When someone imagines an online business, they often imagine someone sitting at the kitchen table, or in their bedroom. A one-person operation running on the barest of budgets. But many online businesses flourish and develop so fast that they are almost obligated to employ staff. Otherwise, the work would pile up, orders would go unfulfilled, and the business would stagnate as a result.
Relax, Having Employees Is OK!
There’s absolutely nothing wrong with an online business having one or more employees. As I mentioned at the beginning, the stereotype is mostly one of a single person owning and running everything, but why should this always be the case?
Employees bring many advantages to the table, especially various different ideas, and lots of energy. Many companies literally thrive on the different personalities of their workers. And if those workers are happy workers, they are not only employees – they are also ambassadors of the company brand.
If you want a business to eventually scale into something bigger and better, you have to accept that you can never do everything by yourself. Not unless a complete mental breakdown is one of your imminent life ambitions.
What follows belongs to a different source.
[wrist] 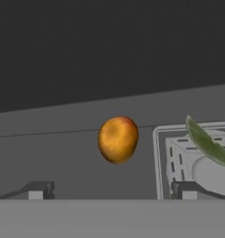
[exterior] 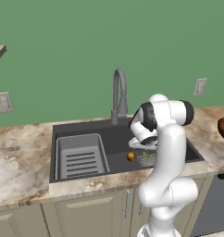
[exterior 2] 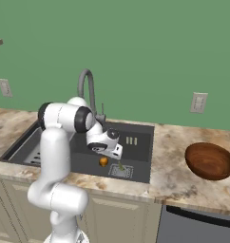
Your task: Remove the mango and lemon wedge from the sink. Then move the bowl and cup from the counter to the sink for washing.
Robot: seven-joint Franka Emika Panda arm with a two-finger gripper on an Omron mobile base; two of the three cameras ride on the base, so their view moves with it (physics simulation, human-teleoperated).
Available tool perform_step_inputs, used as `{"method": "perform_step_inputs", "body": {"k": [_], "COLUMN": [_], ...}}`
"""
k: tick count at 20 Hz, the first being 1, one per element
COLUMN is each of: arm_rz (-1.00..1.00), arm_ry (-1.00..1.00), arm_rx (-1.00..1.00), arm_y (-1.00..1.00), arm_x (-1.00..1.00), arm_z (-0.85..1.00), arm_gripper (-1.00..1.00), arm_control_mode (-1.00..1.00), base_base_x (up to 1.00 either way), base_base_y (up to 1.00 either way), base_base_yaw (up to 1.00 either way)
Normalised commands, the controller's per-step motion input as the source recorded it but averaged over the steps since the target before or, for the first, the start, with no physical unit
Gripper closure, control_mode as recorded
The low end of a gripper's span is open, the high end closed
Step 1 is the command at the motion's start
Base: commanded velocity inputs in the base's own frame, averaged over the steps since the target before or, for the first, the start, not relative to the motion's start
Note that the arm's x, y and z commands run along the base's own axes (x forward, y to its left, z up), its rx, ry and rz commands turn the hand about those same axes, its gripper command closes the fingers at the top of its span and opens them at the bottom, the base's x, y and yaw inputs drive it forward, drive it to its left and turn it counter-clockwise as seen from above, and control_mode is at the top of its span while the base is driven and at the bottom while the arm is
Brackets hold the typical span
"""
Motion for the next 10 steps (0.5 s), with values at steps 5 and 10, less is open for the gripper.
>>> {"method": "perform_step_inputs", "body": {"k": [5,10], "arm_rz": [0.0,0.0], "arm_ry": [0.0,0.0], "arm_rx": [0.0,0.0], "arm_y": [0.05,0.05], "arm_x": [0.08,0.08], "arm_z": [-0.17,-0.16], "arm_gripper": [-1.0,-1.0], "arm_control_mode": [-1.0,-1.0], "base_base_x": [0.0,0.0], "base_base_y": [0.0,0.0], "base_base_yaw": [0.0,0.0]}}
So welcome the staff and let them do their thing.
Employees Signal The Maturity Of a Business
When looking at the staff of a business you are interested in buying, there’s a very important thing that it signals.
It signals that they have graduated from the birth and growing pains of a boot-strapped start-up, and are now fully on their way to maturing into a well-oiled machine.
If you are a potential buyer of the company, this is the ideal sweet spot to be in. You don’t want to have to slog through tedious drudge work to get the company up and running. That work has already been done by the previous owner.
Businesses Who Employ Staff Are Less Owner-Dependent
Businesses which are affluent enough to afford staff are less dependent on their owners working there. Of course the owners should be there in a management / supervisory capacity, but overall the day-to-day operations are not totally reliant on the owner’s presence.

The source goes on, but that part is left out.